DATA TO USE.
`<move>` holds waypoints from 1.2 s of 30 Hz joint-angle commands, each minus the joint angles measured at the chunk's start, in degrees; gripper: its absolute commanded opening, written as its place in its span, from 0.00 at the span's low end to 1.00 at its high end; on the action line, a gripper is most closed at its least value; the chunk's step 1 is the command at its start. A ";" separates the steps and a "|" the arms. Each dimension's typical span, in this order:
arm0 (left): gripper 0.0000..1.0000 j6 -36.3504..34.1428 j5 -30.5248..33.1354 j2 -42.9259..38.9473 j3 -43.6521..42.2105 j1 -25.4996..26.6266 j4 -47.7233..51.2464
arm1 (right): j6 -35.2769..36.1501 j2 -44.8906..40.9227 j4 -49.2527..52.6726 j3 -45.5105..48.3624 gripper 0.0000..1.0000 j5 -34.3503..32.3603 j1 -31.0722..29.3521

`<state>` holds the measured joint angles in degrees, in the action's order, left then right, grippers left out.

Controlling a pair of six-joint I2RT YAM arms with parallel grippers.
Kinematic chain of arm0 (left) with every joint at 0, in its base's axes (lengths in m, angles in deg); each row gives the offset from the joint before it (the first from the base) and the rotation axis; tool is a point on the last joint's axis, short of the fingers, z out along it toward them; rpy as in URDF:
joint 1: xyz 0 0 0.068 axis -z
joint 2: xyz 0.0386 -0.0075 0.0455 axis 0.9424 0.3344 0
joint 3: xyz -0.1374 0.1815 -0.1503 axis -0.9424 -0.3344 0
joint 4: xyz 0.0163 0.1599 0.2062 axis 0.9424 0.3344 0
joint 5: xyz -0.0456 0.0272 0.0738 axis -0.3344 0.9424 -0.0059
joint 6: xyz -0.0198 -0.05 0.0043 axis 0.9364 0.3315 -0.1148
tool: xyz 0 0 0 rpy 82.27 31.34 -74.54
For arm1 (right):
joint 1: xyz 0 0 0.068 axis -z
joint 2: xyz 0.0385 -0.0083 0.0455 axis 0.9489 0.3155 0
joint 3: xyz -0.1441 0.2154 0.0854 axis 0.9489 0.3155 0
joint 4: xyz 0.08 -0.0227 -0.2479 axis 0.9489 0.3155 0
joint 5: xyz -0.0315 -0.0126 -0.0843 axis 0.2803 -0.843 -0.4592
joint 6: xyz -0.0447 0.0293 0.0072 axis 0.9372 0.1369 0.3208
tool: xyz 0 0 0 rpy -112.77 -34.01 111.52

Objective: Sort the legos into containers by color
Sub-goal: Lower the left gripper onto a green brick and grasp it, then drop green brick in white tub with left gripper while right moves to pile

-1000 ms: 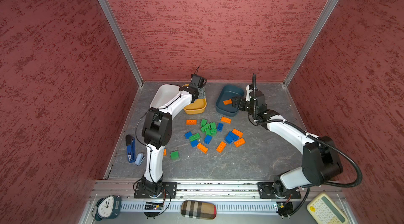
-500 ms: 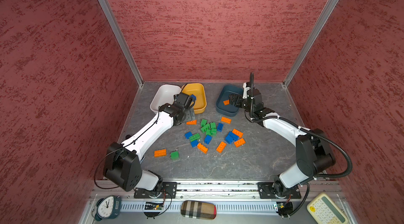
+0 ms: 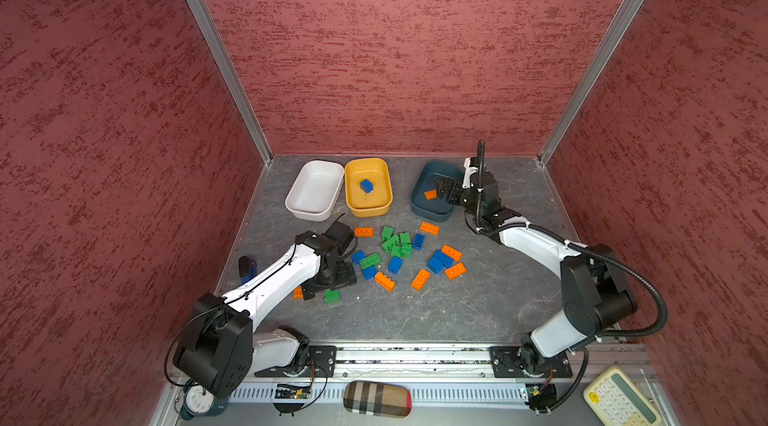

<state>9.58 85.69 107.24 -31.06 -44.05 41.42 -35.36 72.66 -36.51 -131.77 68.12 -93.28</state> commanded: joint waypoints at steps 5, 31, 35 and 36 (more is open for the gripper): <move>0.89 4.35 -3.05 1.71 -5.73 0.00 -9.03 | -1.72 -0.02 -2.38 0.60 0.99 -1.61 -0.30; 0.43 3.15 0.29 3.71 -7.33 3.04 -13.85 | -2.69 0.18 -2.60 0.78 0.99 -1.41 -0.30; 0.38 2.60 0.88 0.46 -5.70 3.01 -14.08 | -1.75 0.55 -2.69 0.68 0.99 0.27 -0.28; 0.37 1.93 0.96 -0.49 -4.82 2.94 -14.35 | -1.63 0.57 -2.69 0.60 0.99 0.69 -0.28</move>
<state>13.06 85.32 109.69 -38.54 -41.41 28.39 -37.02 72.71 -37.25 -131.45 67.77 -93.28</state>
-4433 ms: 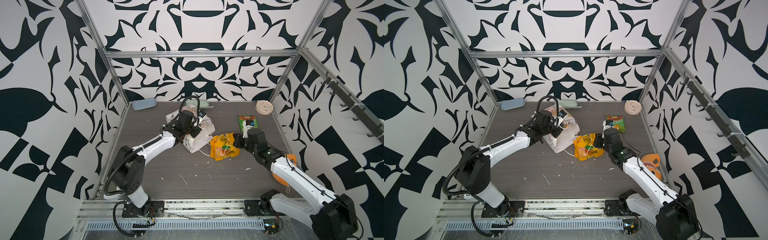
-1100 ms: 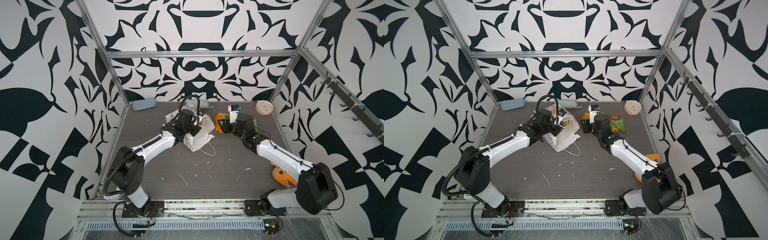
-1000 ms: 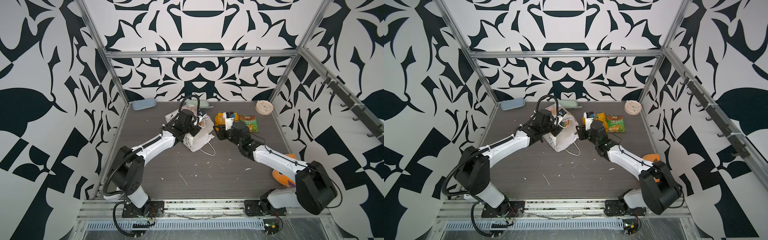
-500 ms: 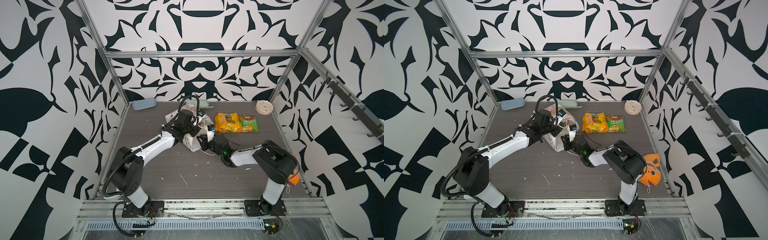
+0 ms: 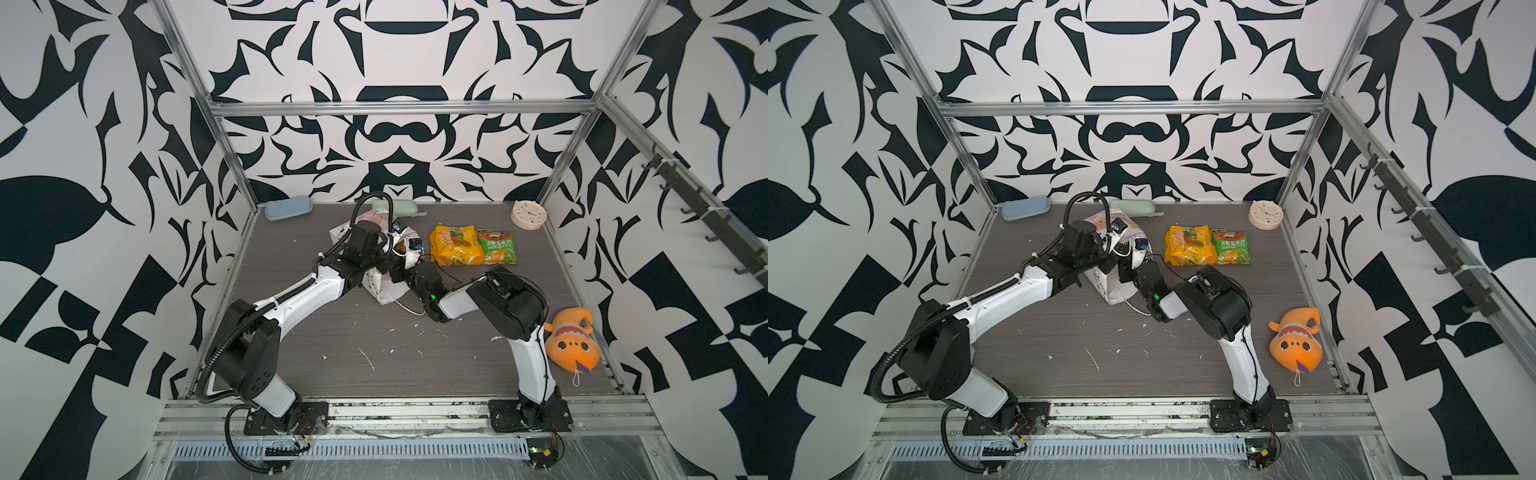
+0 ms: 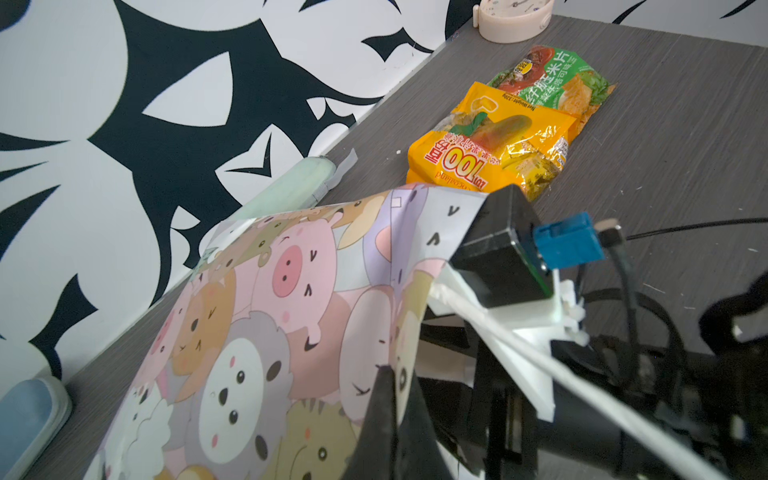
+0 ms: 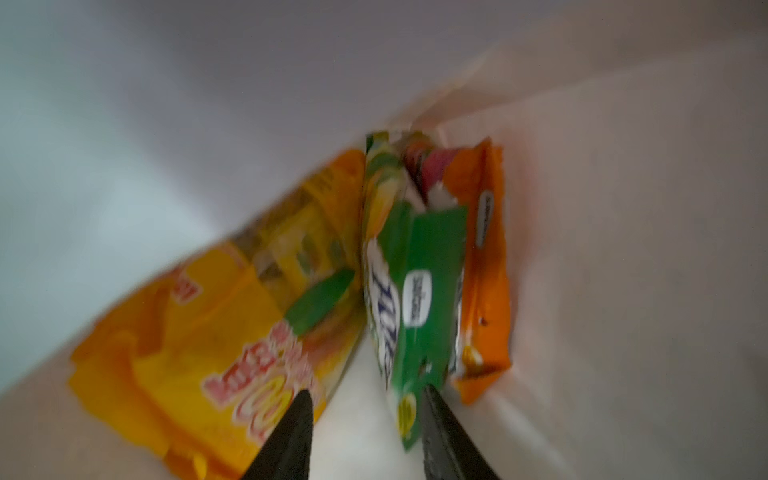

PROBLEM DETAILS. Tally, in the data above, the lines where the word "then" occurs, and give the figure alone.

RESPONSE TO THE EXERCISE. 2